In 1989 Cook went back to the bench and was involved in the compilation, correlation, and interpretation of seismic data across a large part of the Northern Interior Plains. This massive project led to unravelling a complex history of Proterozoic deformation and development of correlations between the sub-surface strata and Proterozoic rocks outcropping on Coppermine Homocline. Cook retired from GSC in 1998 but continues to work as an emeritus scientist.

Cook has published more than 100 articles and maps, and has given numerous talks at local CSPG forums and at GSA and AAPG conventions. In recognition of his geological accomplishments, he was awarded the CSPG’s R.J.W. Douglas Medal in 1999. Cook is also proud of the fact that a Proterozoic microfossil, Gemmuloides doncookii, was named in his honour to recognize his contributions to the Proterozoic of the Northwest Territories.

Throughout his career Cook has supported our Society.

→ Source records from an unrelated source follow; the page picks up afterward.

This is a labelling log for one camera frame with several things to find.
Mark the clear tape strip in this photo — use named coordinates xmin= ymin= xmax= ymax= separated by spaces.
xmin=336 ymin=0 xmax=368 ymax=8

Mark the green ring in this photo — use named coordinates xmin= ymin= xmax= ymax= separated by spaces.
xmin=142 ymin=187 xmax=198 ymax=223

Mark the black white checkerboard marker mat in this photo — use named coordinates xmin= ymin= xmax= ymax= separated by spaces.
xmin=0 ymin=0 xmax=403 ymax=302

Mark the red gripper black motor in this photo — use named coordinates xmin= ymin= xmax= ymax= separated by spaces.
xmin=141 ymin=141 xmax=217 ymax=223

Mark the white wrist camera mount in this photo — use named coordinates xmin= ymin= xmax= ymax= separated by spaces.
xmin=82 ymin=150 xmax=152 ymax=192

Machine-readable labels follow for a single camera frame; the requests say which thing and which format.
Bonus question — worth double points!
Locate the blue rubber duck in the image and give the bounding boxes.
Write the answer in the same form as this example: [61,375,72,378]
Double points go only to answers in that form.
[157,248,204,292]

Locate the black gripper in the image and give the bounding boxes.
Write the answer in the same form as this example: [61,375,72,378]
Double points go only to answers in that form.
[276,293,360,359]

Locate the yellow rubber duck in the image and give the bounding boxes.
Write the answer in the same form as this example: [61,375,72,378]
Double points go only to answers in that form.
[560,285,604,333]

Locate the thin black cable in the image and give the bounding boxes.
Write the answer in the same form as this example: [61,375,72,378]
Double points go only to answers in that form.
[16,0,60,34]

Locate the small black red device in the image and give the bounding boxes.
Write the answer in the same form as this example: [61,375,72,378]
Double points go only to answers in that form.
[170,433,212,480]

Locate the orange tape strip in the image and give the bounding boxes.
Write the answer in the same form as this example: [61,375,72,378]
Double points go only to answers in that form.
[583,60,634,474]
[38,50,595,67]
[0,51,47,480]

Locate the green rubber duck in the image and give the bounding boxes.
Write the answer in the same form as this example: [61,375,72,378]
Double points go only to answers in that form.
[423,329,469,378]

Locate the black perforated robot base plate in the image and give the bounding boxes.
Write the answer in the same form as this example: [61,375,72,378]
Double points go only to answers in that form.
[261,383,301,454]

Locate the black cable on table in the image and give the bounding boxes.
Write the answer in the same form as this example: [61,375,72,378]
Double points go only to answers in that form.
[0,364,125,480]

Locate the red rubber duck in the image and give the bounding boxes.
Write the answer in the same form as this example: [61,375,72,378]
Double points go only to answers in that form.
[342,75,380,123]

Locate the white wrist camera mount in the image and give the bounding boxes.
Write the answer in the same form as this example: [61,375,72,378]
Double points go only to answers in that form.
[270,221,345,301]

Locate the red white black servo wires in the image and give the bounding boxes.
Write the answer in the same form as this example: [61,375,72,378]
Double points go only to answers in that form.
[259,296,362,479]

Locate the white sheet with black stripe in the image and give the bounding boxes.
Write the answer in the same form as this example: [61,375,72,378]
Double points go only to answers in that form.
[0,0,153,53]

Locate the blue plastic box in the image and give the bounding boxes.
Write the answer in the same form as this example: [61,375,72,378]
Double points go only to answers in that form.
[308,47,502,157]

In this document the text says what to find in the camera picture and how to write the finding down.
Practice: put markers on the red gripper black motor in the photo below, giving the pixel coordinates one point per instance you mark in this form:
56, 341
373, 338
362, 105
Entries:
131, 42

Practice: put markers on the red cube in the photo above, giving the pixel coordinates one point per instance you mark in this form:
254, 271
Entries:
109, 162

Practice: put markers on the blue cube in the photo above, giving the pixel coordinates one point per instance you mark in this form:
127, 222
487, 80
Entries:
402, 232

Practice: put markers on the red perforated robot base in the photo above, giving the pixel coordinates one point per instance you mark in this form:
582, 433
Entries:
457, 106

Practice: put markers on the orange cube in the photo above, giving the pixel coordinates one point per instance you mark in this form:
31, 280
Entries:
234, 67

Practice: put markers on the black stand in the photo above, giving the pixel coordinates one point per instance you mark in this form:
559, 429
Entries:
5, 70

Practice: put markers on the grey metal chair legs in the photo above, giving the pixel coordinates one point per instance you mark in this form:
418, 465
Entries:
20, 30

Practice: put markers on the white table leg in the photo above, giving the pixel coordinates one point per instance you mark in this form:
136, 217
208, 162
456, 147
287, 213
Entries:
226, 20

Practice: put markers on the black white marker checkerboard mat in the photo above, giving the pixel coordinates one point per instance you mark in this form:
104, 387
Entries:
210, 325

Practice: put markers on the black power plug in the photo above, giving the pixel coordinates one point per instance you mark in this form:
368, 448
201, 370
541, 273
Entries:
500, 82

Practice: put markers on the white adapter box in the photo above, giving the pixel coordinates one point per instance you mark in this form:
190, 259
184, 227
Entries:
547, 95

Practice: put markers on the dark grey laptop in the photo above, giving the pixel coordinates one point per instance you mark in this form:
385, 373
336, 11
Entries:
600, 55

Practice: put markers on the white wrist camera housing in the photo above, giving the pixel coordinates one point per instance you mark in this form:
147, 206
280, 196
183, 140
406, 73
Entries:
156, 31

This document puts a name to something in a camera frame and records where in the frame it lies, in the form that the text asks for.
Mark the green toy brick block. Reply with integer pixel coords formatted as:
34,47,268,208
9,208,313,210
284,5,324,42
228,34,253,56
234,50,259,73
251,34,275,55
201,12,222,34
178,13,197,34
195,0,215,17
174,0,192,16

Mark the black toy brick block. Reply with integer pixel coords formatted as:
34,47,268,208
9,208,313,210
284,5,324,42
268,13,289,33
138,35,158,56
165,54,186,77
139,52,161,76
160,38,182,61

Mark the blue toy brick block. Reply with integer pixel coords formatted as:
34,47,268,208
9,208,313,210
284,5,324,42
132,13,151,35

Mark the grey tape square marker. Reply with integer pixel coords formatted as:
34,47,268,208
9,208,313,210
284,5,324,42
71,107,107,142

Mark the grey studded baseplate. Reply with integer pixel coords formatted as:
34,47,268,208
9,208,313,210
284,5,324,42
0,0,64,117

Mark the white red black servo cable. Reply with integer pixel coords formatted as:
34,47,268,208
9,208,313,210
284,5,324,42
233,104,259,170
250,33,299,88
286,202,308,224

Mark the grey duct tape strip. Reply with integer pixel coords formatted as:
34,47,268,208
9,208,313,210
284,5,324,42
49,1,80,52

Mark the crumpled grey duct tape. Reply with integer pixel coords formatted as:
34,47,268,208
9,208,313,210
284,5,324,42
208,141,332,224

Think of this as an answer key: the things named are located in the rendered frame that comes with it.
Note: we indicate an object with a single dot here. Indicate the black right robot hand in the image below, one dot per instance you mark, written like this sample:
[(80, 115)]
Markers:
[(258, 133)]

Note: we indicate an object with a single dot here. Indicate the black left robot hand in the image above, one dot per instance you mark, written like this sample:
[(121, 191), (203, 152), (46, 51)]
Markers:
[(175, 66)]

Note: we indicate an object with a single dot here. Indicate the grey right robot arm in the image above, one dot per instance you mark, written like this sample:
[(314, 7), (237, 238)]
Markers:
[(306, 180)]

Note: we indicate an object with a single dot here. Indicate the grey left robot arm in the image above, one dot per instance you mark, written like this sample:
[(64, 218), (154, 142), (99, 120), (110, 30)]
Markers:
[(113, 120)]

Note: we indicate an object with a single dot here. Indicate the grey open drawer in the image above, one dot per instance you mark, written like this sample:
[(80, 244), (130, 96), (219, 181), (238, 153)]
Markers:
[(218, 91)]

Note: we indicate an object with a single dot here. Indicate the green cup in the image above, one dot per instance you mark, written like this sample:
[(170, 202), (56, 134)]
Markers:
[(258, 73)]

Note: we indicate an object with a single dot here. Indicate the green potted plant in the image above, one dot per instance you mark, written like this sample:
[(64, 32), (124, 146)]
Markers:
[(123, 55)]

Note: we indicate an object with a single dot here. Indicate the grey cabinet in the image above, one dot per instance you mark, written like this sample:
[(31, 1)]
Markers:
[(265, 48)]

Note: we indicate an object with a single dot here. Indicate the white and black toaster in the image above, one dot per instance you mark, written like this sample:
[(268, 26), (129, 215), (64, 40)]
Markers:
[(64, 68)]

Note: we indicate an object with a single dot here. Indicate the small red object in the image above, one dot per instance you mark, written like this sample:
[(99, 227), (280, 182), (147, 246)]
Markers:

He represented the CSPG for a number of years on the North American Commission on Stratigraphic Nomenclature, and served a term as Chairman of the commission. He first joined the CSPG Executive as a Director in 1980, the height of the oil boom when CSPG membership exceeded 4,000. His leadership abilities shone through when he served as Vice President, President, and Past President, in the years 1985-1987 when the oil price and membership both plummeted. Cook led an important restructuring of the Executive and ensured the Society remained financially strong in those turbulent years. Cook has always encouraged his colleagues and subdivision members to become active in CSPG.

For his significant contributions to the geology of Canada and his strong support of the Canadian Society of Petroleum Geologists, we welcome Donald G. Cook as an Honourary Member of the Society.

DAVID G. SMITH

David Smith has successfully explored for hydrocarbons for over 40 years and in doing so developed a through understanding of the plays he pursued. Through his numerous publications, courses, and direct supervision he has positively influenced a generation of Earth Scientists. The CSPG proudly recognizes his achievements and welcomes him as an Honourary Member.

Born in Ontario in 1940, Smith was, from an early age, intrigued by the earth. As a child, he developed a collection of “lucky stones” (Devonian Brachiopods) gathered on childhood expeditions to the creeks and coulees of Southwestern Ontario. He enrolled in Engineering at the University of Western Ontario in 1958. One of the courses in the first year was An Introduction to Geology. Smith was immediately spellbound, and switched to a Geology Major in his second year. His summers were spent with the Geological Survey of Canada and included trekking over the Muskox Complex in the NWT with Charlie Smith and mapping Devonian reefs in the Canadian Rockies with Warren Mackenzie.

From 1962 to 1967, Smith was a Junior Geologist with HBOG. Working with Jack Pullen, a company geophysicist, the two defined a salt-collapse structure and drilled a well at Hummingbird, Saskatchewan where on drillstem test, light sweet crude flowed to surface. This successful exploration play was published in the Bulletin of Canadian Petroleum Geology in 1967.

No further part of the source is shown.